Start of Block

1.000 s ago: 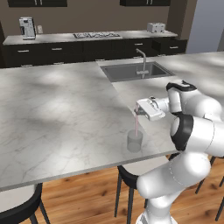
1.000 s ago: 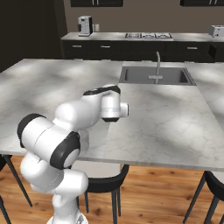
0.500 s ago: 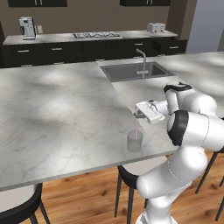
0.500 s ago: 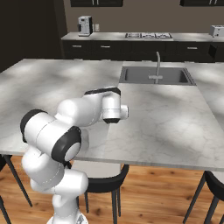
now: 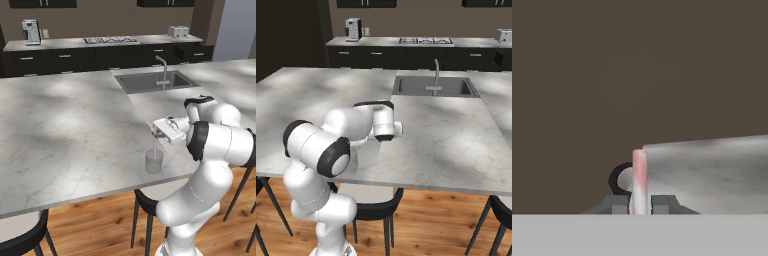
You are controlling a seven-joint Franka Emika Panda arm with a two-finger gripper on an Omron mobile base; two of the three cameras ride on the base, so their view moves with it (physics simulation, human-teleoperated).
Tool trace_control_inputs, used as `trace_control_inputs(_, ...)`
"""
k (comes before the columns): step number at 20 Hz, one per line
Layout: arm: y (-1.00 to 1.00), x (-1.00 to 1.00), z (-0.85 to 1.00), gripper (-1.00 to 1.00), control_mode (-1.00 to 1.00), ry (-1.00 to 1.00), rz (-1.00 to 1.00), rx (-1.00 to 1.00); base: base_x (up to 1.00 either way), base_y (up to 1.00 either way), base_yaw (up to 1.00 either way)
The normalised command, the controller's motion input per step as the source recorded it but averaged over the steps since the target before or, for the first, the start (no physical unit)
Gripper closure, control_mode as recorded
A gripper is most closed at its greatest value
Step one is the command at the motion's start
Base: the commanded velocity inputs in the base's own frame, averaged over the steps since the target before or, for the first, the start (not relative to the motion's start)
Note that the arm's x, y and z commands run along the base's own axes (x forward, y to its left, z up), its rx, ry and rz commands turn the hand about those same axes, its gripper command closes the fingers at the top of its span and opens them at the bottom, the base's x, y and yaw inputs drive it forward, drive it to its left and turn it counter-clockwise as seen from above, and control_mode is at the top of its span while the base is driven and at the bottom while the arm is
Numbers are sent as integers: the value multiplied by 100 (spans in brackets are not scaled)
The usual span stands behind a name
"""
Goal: Take a straw from the drawer in front and place it inside the glass cup on the dining counter.
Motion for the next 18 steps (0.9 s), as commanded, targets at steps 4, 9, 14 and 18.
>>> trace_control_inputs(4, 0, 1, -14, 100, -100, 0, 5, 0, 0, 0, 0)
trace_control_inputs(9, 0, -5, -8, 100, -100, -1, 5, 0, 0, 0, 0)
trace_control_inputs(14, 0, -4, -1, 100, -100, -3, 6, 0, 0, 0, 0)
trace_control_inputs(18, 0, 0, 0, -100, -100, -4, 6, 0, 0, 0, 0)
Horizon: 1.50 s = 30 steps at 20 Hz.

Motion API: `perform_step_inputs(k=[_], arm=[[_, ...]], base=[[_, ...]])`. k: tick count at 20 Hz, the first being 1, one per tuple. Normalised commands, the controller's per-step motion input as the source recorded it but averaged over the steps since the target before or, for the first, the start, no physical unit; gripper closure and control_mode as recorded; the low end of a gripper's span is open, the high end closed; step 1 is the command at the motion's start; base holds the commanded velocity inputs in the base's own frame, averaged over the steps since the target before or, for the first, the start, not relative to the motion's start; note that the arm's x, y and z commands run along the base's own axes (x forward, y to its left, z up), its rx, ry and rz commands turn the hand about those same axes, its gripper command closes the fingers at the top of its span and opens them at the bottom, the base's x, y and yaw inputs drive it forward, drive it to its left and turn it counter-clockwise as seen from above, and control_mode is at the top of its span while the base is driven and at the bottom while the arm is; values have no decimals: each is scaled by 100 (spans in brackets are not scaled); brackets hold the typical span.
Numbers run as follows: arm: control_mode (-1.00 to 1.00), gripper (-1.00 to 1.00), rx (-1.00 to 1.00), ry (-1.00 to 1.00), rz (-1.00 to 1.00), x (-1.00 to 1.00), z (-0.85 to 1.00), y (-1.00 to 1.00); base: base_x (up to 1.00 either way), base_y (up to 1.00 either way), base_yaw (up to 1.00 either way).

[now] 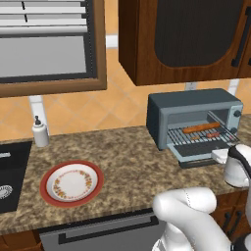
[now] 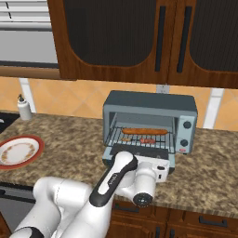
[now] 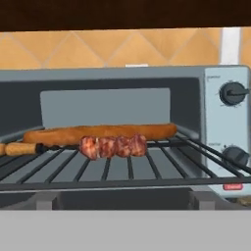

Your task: Pick up the kebab skewer and baguette bread, and place them inside the toaster oven. Close the toaster oven door and start by setting the timer.

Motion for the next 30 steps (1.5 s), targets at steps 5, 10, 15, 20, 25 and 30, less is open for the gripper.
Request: perform_step_inputs(k=[5,10,15,20,25,30], arm=[[-100,-100,0,0,0,12,4,6],[-100,-100,0,6,0,17,5,0],[-100,-100,0,6,0,12,1,5],[-100,-100,0,8,0,20,0,10],[-100,-100,0,9,0,7,0,2],[-100,-100,0,4,0,4,0,0]], base=[[0,0,0],[0,0,0],[0,0,0],[0,0,0],[0,0,0],[0,0,0]])
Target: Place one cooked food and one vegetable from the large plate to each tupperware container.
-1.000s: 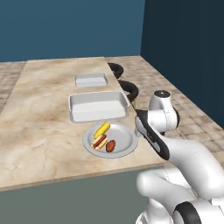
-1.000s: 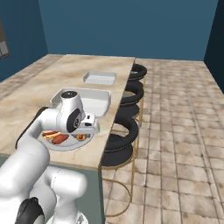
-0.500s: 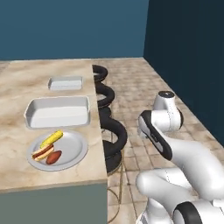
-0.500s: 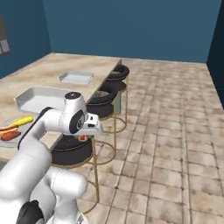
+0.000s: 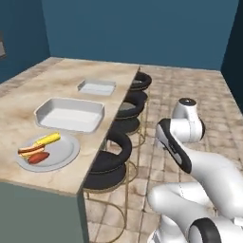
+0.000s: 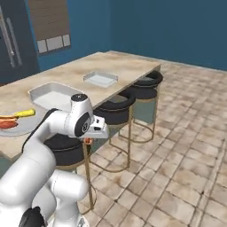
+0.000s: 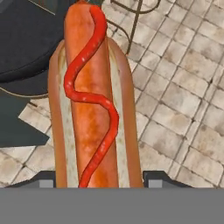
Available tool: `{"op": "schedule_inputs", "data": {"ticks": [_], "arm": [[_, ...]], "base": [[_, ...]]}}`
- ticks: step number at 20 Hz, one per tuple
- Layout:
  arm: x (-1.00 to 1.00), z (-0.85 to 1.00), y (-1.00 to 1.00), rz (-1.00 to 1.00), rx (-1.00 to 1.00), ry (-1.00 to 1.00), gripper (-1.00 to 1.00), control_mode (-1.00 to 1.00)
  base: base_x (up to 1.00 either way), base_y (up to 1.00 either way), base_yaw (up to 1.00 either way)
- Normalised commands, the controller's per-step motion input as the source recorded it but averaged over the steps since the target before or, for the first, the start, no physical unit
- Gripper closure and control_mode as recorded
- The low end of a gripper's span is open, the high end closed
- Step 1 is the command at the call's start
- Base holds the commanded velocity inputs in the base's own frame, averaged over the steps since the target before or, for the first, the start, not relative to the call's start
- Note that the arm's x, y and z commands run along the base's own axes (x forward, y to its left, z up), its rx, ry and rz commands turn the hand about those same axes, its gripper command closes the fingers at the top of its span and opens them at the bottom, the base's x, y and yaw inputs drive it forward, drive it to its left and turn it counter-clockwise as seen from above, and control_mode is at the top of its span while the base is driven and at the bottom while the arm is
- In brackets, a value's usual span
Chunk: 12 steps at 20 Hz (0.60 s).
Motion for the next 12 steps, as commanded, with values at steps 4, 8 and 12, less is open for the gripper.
{"op": "schedule_inputs", "data": {"ticks": [4,8,12], "arm": [[0.0,0.0,0.0,0.0,0.0,0.0,1.0,1.0],[0.0,0.0,0.0,0.0,0.0,0.0,1.0,1.0],[0.0,0.0,0.0,0.0,0.0,0.0,1.0,1.0]], "base": [[0.42,-0.5,0.86],[0.43,-0.67,0.79],[0.15,-0.88,0.7]]}}
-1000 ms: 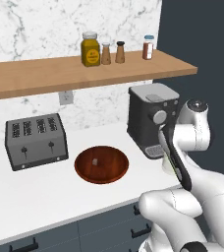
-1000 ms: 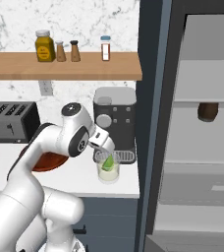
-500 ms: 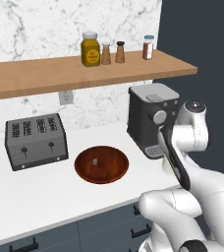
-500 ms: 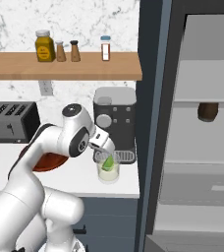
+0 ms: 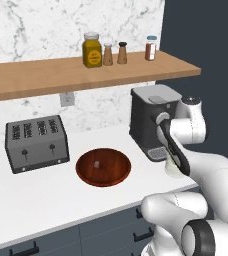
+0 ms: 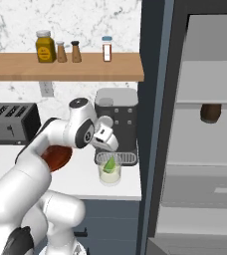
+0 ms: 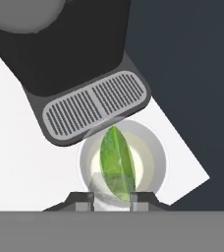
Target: Grab a lemon wedge from the fridge and one ice cube from the ice bowl, and put them in the glass of lemonade.
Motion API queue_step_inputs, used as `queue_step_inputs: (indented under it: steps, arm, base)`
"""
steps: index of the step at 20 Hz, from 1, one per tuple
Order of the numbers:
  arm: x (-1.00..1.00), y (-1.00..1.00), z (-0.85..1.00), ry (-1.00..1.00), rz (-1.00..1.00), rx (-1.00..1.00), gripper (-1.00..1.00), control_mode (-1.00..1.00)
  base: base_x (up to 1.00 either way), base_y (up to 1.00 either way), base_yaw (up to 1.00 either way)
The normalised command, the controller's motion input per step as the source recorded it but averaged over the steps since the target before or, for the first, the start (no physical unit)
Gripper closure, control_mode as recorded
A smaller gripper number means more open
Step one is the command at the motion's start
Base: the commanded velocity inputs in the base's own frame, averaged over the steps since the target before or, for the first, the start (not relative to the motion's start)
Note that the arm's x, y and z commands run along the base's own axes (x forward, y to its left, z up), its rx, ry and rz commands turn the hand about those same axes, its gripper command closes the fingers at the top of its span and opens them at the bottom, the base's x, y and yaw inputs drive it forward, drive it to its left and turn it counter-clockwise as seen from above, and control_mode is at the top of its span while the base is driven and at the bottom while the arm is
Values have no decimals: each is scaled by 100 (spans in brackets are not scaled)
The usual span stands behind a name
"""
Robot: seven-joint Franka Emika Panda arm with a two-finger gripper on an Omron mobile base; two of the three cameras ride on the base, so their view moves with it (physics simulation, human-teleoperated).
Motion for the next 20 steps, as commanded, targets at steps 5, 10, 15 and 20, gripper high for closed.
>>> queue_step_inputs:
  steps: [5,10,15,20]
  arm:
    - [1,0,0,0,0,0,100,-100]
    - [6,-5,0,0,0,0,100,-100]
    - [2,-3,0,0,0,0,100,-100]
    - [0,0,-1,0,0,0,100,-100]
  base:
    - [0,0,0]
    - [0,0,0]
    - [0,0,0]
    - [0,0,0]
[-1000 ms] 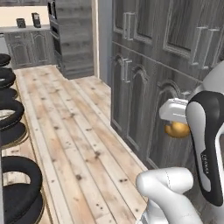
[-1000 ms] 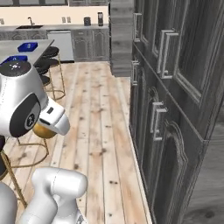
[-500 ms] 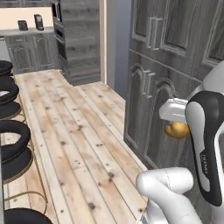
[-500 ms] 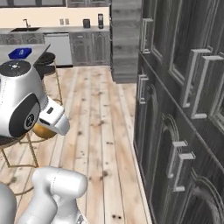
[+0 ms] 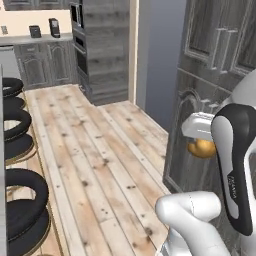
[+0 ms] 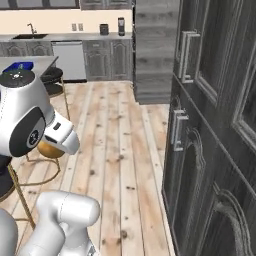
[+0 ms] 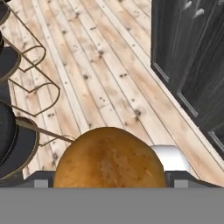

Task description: Gather the carrot and potato from the fridge and place them on a tray on the dining counter. Then gather the fish and chicken drumstick from the fridge and place them on the other tray.

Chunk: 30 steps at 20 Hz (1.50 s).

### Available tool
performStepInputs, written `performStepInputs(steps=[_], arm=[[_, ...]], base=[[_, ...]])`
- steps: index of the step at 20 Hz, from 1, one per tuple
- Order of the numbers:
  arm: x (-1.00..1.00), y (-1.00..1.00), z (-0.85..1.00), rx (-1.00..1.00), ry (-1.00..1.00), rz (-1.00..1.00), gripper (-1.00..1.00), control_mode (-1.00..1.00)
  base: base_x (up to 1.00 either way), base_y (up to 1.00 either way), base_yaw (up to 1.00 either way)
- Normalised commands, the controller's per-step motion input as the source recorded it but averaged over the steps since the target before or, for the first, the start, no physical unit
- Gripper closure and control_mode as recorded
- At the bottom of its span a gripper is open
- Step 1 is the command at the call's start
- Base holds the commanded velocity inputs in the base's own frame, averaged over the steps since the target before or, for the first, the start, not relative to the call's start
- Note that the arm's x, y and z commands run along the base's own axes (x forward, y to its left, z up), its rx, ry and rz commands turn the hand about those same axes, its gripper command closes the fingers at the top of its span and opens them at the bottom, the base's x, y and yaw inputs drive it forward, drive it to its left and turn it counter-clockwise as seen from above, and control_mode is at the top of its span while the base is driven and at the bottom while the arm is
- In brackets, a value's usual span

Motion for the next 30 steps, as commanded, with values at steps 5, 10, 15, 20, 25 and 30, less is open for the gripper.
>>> performStepInputs(steps=[5,10,15,20,25,30], arm=[[0.0,0.0,0.0,0.0,0.0,0.0,1.0,1.0],[0.0,0.0,0.0,0.0,0.0,0.0,1.0,1.0],[0.0,0.0,0.0,0.0,0.0,0.0,1.0,1.0],[0.0,0.0,0.0,0.0,0.0,0.0,1.0,1.0],[0.0,0.0,0.0,0.0,0.0,0.0,1.0,1.0],[0.0,0.0,0.0,0.0,0.0,0.0,1.0,1.0]], base=[[1.0,0.0,0.31],[1.0,0.0,0.34],[0.87,-0.06,0.35],[0.7,-0.07,0.39],[0.51,-0.05,0.44],[0.5,-0.02,0.49]])
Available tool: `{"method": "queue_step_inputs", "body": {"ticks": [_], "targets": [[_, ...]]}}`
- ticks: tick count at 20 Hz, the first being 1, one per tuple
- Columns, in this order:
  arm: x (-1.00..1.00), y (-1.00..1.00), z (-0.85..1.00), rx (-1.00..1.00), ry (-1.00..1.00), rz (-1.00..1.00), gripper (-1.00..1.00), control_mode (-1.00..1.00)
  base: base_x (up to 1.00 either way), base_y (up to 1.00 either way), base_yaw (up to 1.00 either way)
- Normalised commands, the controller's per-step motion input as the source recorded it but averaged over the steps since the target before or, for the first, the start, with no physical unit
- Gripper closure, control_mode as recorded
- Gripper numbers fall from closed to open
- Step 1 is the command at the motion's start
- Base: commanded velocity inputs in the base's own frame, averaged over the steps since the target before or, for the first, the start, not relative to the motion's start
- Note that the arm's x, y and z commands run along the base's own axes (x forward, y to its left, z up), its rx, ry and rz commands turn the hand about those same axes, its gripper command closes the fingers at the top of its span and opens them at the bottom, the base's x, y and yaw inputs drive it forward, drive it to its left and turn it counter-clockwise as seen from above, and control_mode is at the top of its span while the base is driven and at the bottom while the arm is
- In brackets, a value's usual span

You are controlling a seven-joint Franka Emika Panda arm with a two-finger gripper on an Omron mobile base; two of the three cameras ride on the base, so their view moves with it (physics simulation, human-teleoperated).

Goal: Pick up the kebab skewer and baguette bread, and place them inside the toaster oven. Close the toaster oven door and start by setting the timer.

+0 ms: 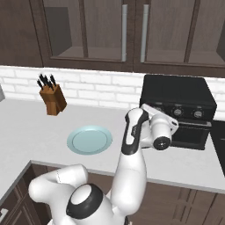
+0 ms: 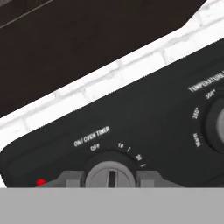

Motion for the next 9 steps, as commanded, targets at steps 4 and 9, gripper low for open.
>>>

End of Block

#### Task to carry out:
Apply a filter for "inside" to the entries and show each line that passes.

#### Output below:
Goal: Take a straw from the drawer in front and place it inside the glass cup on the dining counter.
Your task: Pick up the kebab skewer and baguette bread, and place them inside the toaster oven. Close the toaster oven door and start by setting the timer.
Goal: Pick up the kebab skewer and baguette bread, and place them inside the toaster oven. Close the toaster oven door and start by setting the timer.

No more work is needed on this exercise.